▸ PROBLEM REQUIREMENTS: Each line of the entries that mentions the string "seen" needs to be reported.

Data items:
▬▬▬▬▬▬▬▬▬▬

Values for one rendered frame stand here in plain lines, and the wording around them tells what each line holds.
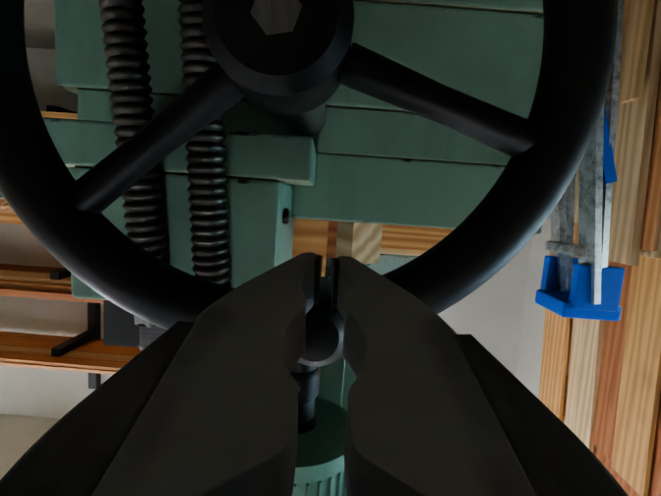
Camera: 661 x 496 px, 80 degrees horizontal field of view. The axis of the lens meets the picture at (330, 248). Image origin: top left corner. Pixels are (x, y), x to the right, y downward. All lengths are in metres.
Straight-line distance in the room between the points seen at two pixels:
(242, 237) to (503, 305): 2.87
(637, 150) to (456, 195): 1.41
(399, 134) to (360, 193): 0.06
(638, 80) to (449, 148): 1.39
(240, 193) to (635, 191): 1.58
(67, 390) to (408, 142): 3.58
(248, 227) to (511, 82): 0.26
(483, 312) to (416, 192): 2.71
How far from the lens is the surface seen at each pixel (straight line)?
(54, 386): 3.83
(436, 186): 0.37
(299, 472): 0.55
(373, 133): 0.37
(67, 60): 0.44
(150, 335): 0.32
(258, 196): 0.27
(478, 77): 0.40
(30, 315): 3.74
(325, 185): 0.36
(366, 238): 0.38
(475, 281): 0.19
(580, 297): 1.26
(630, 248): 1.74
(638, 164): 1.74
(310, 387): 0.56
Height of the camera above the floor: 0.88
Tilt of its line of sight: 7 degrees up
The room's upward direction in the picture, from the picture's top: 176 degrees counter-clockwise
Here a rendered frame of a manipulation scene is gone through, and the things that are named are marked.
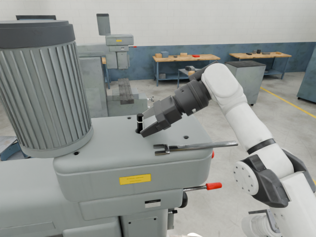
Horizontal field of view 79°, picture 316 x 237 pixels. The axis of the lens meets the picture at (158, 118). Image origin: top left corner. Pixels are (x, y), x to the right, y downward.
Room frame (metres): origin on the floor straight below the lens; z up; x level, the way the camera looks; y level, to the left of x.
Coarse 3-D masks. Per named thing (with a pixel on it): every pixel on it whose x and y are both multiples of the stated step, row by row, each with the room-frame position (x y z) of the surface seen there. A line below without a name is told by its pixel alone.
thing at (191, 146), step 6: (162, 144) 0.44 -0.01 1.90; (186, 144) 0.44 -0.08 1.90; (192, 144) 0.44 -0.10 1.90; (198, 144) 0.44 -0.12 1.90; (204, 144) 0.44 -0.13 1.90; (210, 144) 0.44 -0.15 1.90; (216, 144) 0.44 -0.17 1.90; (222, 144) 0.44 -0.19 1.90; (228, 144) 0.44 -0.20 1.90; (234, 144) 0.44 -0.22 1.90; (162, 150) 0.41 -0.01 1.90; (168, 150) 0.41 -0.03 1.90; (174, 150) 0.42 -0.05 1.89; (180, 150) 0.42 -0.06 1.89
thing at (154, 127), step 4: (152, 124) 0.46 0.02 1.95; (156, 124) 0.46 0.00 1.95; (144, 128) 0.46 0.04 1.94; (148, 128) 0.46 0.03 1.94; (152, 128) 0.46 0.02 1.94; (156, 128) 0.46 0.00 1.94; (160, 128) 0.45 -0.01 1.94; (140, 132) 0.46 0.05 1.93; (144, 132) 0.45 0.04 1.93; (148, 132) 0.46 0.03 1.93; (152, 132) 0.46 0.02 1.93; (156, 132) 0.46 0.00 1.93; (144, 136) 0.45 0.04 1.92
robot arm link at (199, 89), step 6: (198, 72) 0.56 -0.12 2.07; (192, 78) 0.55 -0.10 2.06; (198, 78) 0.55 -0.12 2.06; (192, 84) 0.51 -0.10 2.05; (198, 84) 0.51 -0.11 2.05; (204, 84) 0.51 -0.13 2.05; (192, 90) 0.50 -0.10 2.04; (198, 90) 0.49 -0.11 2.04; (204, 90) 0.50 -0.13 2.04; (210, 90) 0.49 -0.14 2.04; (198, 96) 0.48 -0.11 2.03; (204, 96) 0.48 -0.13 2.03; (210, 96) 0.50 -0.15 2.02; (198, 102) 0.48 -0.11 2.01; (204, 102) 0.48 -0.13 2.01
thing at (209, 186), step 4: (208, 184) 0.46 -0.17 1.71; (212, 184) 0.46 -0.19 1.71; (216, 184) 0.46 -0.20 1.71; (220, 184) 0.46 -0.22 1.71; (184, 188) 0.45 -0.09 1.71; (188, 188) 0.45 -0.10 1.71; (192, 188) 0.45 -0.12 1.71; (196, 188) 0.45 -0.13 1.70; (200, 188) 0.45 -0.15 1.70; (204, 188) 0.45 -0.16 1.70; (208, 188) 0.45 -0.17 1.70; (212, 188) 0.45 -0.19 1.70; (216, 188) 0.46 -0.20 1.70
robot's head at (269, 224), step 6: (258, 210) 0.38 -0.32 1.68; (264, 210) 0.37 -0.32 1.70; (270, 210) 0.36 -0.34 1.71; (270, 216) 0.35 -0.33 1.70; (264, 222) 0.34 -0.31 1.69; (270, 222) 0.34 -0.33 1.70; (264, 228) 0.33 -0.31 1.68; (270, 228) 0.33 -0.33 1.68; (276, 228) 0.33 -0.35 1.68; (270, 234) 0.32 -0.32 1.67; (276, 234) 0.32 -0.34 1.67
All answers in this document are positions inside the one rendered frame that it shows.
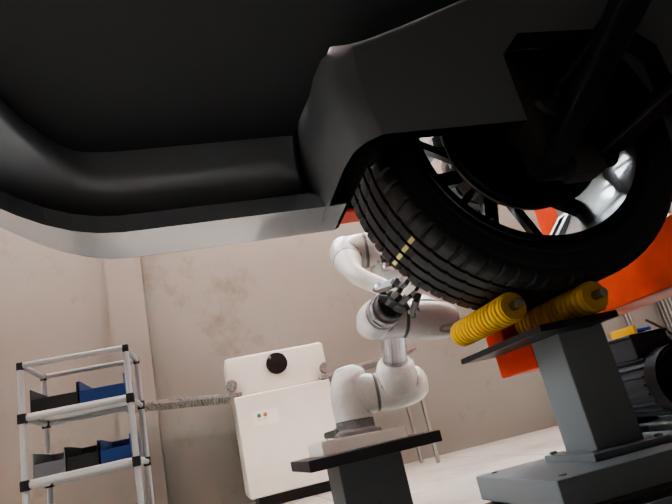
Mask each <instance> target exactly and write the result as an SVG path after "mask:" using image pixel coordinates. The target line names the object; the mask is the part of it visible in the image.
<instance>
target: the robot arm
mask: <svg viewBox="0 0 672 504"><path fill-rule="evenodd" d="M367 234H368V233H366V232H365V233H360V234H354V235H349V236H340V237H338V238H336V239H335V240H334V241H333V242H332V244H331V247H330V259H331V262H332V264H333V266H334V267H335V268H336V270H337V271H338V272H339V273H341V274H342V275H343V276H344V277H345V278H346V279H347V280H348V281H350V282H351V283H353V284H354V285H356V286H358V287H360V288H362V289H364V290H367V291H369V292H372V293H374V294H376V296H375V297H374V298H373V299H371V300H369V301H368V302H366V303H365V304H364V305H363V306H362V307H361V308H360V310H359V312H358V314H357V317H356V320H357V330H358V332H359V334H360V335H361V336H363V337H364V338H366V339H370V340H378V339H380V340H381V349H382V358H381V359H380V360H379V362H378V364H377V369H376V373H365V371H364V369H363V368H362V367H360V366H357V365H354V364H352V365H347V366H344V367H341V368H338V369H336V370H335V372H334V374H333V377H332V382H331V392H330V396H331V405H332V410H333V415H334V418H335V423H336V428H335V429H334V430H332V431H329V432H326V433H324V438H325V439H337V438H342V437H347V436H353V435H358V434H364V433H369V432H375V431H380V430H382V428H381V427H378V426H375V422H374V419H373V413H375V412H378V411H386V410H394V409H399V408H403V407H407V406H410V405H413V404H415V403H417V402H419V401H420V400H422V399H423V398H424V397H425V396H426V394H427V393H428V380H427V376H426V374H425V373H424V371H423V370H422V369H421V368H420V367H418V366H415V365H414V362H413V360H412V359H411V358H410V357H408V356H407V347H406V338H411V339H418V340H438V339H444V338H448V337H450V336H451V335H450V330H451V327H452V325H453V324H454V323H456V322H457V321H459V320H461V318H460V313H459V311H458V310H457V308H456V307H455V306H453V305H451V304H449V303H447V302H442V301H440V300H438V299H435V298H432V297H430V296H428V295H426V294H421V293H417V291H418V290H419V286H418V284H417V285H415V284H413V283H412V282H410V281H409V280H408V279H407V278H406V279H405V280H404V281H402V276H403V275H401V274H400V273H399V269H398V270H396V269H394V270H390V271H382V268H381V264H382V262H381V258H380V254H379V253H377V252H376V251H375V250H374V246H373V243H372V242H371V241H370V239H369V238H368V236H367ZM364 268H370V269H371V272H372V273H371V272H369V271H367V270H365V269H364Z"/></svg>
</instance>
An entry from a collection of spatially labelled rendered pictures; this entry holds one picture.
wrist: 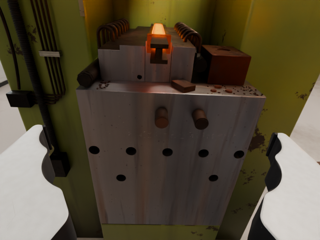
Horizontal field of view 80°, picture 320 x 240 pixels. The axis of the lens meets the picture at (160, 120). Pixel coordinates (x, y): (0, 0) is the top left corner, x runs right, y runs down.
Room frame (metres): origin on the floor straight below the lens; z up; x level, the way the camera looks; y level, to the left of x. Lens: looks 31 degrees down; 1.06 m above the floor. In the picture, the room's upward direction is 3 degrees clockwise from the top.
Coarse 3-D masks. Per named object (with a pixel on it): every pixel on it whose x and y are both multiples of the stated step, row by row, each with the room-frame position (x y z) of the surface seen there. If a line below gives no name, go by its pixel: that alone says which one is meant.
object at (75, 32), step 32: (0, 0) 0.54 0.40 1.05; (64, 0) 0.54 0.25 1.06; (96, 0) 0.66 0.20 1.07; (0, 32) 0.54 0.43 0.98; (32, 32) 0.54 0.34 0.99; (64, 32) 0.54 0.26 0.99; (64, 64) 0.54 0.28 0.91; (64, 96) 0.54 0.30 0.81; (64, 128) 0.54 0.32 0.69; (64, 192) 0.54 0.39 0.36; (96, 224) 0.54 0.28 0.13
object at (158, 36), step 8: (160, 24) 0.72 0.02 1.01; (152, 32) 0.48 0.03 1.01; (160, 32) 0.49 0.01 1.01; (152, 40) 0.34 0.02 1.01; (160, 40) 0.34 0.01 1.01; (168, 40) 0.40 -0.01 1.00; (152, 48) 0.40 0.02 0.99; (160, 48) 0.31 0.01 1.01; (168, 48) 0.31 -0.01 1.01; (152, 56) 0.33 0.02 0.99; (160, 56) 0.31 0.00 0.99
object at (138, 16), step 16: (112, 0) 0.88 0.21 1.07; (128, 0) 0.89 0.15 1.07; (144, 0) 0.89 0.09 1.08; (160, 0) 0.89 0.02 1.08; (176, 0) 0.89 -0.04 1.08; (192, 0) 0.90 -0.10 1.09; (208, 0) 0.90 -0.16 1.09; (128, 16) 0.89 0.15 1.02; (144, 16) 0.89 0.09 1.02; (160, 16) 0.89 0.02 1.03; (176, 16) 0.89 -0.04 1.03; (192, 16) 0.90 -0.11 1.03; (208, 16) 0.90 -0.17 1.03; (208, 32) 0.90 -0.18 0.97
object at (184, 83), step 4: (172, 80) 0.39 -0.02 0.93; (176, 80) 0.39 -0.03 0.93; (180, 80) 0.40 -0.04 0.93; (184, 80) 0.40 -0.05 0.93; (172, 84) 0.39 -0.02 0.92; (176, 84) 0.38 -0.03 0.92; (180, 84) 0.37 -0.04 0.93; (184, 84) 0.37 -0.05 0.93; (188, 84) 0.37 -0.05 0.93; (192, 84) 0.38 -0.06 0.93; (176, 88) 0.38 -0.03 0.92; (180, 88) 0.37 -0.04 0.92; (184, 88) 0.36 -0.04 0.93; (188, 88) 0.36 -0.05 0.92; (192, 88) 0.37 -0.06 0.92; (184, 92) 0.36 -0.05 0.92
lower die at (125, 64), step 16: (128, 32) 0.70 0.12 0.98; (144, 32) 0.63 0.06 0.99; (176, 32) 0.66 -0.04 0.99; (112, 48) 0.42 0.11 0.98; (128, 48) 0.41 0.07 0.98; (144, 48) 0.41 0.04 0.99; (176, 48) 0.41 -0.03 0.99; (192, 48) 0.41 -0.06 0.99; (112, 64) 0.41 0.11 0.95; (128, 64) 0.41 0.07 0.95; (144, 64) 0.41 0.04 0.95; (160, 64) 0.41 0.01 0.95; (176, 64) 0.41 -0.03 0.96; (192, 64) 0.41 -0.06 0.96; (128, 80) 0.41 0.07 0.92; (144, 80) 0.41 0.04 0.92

▬▬▬▬▬▬▬▬▬▬

▸ TASK RESPONSE:
Straight-line distance in the room between the points seen at two pixels:
How far from the lens is the surface seen at each pixel (straight line)?
Coarse 3-D masks. Per named thing (with a pixel on it): every pixel on it whose x and y are both multiples of the stated step, row by row, each with the room-frame position (x y z) of the surface seen there. A line below without a name is told by its pixel alone.
Coarse 3-D masks. Per named object (with a pixel on it): every pixel on it whose x and y are both multiples of the stated step, row by row, each with the room-frame position (x y z) of the surface seen there. If a line below gives no name, go by its pixel: that alone says which one is meant.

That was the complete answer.